Pfizer Nearing Increased COVID-19 Vaccine Deal with the US

December 22, 2020
Kevin Kunzmann

The agreement could mean upwards of 70 million more doses for eligible patients in mid-2021.

The federal government is nearing a deal with Pfizer to receive at least tens of millions of coronavirus 2019 (COVID-19) vaccine doses in the coming year, in exchange for an agreed-upon access to bolstered manufacturing supplies, according to The New York Times.

A deal between the previously at-odds entities, which could be made public as soon as Wednesday, would possibly provide another 70 million doses of mRNA vaccine BNT162b2 for US adults between April and June 2021.

Currently, Pfizer is in an agreement with the federal government to provide 100 million doses of the two-dose vaccine after its Emergency Use Authorization (EUA) by the US Food and Drug Administration (FDA) earlier this month.

Pfizer, the first company to receive EUA for a COVID-19 vaccine, made a point to reiterate in statements after authorization that it had achieved the scientific milestone without the aid of the federal government’s Operation Warp Speed (OWS). According to The Times, part of this new agreement would include the government providing necessary manufacturing and distribution supplies including lipids—a resource already given to OWS-collaborative companies including Moderna.

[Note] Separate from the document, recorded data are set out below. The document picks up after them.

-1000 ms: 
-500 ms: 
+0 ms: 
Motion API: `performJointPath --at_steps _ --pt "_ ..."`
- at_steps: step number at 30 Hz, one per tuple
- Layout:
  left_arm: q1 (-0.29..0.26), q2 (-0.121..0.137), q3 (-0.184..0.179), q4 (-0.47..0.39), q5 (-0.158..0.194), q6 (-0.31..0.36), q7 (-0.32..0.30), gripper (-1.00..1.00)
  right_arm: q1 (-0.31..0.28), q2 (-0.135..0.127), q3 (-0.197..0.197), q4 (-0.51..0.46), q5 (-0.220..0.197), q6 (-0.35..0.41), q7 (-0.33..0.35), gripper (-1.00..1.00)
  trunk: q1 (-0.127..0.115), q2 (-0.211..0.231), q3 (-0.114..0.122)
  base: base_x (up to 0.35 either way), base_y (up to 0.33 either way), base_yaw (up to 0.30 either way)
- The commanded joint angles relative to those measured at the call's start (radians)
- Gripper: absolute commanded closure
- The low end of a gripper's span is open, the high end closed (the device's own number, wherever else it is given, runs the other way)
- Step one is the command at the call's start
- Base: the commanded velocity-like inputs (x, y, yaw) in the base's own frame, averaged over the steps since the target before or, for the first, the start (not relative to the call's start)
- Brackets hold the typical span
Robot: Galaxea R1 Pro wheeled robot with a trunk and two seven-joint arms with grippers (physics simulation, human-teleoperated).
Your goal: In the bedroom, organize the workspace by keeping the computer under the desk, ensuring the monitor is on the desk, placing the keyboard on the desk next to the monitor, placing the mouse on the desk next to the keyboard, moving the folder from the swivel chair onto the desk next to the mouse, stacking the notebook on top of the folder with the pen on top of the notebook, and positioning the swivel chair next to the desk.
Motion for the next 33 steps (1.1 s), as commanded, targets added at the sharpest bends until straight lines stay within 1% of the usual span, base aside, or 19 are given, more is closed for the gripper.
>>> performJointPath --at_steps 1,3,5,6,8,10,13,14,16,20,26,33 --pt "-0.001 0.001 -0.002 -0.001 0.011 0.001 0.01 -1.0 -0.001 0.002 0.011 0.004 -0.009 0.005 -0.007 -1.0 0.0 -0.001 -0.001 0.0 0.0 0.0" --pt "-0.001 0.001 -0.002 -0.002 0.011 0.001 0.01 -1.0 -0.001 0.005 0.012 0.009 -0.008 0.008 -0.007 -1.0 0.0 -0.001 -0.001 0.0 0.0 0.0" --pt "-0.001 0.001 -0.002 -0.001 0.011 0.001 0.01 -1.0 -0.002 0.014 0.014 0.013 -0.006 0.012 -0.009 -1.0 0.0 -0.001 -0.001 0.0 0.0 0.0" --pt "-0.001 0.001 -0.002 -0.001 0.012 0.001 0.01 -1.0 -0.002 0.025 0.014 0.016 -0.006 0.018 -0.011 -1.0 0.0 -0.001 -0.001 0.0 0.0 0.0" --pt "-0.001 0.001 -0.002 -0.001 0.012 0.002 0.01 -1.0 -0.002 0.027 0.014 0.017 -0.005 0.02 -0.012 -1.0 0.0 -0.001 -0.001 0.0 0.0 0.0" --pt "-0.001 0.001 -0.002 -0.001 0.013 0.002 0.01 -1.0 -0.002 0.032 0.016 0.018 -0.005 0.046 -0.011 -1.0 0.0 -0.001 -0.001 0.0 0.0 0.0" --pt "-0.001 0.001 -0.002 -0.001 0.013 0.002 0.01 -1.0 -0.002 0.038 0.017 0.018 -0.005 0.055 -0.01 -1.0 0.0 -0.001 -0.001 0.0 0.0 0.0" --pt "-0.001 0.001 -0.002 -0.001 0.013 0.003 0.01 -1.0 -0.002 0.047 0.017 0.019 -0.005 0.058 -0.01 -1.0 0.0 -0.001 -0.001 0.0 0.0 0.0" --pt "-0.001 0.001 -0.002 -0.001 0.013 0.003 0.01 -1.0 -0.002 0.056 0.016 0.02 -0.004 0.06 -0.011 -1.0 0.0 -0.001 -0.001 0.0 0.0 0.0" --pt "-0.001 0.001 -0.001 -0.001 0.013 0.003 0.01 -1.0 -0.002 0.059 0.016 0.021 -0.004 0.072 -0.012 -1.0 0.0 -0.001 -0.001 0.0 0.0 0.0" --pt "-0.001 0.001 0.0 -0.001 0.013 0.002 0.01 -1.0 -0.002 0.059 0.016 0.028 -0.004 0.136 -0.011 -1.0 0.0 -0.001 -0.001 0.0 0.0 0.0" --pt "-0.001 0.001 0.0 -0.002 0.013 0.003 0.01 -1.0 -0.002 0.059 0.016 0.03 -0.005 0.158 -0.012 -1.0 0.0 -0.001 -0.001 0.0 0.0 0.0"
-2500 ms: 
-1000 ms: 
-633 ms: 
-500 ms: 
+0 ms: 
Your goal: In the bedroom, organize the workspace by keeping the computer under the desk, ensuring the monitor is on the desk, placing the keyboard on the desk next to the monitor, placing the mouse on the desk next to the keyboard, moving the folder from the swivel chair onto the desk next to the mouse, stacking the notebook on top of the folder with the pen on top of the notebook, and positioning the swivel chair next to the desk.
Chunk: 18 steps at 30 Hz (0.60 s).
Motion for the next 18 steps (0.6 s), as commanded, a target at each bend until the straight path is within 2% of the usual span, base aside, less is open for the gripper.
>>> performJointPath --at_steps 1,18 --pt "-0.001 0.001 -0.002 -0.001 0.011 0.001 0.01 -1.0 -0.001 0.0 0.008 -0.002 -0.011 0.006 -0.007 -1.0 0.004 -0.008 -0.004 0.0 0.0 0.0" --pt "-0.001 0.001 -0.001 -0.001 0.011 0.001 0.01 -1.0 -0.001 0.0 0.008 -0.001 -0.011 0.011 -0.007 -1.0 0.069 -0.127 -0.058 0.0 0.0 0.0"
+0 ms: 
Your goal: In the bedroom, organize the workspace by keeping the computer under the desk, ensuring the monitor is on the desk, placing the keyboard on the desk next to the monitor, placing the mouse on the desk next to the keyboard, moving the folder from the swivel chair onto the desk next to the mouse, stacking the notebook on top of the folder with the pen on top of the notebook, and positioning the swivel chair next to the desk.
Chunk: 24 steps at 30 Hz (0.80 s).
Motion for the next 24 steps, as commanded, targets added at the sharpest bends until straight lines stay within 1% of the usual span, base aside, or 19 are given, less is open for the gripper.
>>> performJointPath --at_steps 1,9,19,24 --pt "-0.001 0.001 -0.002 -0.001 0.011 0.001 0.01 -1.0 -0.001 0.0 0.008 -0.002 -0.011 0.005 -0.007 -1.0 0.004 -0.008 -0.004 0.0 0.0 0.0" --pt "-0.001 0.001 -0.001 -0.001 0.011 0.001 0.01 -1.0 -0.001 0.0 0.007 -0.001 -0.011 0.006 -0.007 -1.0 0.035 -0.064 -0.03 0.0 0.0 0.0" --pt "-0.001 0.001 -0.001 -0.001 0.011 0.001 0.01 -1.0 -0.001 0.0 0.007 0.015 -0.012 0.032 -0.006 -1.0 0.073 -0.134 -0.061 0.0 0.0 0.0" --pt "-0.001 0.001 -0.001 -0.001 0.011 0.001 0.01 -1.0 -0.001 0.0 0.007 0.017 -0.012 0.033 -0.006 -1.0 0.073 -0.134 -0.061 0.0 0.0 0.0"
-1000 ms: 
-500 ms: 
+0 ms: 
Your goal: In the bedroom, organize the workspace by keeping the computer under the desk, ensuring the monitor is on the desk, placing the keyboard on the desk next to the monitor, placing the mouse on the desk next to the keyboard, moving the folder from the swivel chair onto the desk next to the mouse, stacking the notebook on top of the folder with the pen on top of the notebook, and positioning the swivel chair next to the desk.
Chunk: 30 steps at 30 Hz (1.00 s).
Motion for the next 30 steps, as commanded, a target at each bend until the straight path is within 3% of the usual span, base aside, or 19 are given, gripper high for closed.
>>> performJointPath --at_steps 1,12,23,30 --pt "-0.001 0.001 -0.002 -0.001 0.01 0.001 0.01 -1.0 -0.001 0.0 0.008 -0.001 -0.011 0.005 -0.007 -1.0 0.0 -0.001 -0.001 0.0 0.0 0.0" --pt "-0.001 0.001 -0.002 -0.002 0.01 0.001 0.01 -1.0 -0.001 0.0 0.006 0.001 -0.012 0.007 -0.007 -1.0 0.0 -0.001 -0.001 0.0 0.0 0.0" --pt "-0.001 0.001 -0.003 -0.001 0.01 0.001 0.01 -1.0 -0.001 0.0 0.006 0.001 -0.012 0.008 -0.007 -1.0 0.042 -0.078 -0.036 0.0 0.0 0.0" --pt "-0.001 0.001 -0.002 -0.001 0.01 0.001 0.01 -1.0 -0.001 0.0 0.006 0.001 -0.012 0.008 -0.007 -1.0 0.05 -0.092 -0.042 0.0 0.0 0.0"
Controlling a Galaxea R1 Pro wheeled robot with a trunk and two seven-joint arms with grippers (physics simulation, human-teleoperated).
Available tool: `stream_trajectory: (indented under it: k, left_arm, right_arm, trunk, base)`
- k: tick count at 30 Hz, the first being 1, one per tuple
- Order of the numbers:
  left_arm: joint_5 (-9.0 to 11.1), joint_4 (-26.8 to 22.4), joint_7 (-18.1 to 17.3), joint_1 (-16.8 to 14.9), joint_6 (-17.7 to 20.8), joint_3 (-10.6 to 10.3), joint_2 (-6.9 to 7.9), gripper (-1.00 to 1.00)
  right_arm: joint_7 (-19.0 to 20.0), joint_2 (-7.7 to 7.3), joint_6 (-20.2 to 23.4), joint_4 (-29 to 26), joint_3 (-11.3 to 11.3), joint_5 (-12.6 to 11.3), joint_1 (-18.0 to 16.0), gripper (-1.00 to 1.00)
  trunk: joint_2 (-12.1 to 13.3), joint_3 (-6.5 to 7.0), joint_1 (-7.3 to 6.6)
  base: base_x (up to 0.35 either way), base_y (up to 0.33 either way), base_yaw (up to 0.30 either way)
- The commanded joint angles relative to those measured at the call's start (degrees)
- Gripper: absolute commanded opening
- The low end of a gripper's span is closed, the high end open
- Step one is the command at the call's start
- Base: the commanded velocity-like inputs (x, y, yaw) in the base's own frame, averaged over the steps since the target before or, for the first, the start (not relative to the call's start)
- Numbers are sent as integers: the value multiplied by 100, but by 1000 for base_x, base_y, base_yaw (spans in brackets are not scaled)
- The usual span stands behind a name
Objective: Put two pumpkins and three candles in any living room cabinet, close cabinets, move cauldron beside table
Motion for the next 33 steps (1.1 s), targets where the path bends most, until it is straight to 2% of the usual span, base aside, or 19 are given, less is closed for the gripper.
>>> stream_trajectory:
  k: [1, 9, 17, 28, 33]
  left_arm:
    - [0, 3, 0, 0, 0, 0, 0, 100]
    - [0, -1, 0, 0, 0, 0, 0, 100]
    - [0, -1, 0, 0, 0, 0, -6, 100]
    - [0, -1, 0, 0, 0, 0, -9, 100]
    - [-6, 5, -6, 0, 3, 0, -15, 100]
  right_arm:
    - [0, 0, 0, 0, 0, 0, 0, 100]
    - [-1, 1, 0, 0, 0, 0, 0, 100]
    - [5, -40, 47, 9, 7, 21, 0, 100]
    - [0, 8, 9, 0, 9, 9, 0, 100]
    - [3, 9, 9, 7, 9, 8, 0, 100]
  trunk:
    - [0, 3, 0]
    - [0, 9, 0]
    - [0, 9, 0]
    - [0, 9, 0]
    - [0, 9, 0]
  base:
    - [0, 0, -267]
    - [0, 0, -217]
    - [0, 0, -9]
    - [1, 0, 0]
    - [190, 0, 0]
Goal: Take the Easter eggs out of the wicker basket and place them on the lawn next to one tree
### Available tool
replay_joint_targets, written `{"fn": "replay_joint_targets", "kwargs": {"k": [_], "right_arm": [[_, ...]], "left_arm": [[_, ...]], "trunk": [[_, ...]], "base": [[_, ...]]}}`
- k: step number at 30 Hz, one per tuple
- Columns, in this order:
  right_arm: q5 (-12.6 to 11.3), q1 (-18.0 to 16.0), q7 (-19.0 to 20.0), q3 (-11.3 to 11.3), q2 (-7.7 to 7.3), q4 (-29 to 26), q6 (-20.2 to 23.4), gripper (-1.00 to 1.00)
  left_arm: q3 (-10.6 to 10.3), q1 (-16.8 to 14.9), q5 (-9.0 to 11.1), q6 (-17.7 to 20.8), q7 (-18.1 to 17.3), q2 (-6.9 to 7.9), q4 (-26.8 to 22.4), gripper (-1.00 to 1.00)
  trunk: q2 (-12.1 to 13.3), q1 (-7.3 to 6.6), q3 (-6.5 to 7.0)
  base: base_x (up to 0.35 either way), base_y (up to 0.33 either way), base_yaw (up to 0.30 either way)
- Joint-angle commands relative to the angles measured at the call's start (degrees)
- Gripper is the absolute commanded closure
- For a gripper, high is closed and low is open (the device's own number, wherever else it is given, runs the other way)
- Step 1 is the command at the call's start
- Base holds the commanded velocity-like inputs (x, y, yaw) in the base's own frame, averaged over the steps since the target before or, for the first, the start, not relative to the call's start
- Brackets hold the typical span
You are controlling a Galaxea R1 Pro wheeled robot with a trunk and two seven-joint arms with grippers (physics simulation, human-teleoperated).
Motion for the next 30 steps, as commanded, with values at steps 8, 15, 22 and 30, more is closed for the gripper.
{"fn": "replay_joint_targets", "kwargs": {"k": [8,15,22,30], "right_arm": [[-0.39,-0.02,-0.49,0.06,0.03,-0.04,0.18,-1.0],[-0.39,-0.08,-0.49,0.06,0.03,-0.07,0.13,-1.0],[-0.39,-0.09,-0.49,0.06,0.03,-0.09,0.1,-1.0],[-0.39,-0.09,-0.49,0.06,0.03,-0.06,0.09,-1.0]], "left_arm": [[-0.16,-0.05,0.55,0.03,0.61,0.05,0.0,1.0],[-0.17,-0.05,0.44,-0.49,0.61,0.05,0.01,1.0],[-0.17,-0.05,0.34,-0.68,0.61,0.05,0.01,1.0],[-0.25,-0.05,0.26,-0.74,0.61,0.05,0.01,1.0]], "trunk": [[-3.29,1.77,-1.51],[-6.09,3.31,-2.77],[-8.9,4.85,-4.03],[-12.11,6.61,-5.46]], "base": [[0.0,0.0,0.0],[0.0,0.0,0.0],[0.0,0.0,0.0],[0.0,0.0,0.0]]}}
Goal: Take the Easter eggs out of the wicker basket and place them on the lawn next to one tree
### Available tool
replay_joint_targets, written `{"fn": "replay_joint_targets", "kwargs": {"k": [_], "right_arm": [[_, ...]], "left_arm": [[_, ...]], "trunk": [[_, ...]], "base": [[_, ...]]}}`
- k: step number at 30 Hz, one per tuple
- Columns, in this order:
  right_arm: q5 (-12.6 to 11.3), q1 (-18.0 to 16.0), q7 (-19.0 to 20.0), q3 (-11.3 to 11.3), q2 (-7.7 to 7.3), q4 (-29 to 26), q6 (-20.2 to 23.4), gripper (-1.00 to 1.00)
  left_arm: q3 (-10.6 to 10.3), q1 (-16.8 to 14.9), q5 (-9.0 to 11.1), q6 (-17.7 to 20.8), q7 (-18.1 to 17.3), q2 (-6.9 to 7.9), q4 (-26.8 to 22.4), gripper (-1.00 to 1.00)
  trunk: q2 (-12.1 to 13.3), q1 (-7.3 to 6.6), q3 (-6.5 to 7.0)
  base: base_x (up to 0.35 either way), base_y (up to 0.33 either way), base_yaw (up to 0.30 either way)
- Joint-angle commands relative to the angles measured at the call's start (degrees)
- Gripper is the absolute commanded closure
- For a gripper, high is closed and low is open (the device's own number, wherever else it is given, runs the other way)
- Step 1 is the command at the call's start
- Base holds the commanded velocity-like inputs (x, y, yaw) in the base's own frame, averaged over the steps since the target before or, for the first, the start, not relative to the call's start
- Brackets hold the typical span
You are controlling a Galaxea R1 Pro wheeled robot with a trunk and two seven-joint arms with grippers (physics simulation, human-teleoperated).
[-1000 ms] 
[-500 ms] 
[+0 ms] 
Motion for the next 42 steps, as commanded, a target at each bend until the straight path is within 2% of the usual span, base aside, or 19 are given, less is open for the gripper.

The report estimates, given Pfizer’s and Moderna’s respective deals with the US, approximately 110 Americans aged 16 years and older are not currently guaranteed vaccination in the first half of 2021. This new agreement could more than halve that count.

What’s more, this news shortly follows reports that BNT162b2’s five-dose vials distributed in lots to designated administration sites could actually hold a sixth or even seventh dose in each supply.

The FDA walked back its labeling information from the EUA, permitting pharmacists to use the additional doses.

Experts informed Politico in its initial report of the additional doses that it’s fairly common for manufacturers to overfill vaccine vials in response to spill and waste risks. That said, a 40% increase in vial doses is a rarity.

A Pfizer spokesperson said the amount of vaccine available after 5 doses are used can vary based on needles and syringes used. They advised vaccinators consult their own institution’s policies on use.

Given the observed 95% efficacy in preventing COVID-19 in preliminary phase 2/3 data, the abundance of acclaim from experts regarding the capability of mRNA vaccines, and these developments in distribution, hope for greater national immunity in the coming year is rising.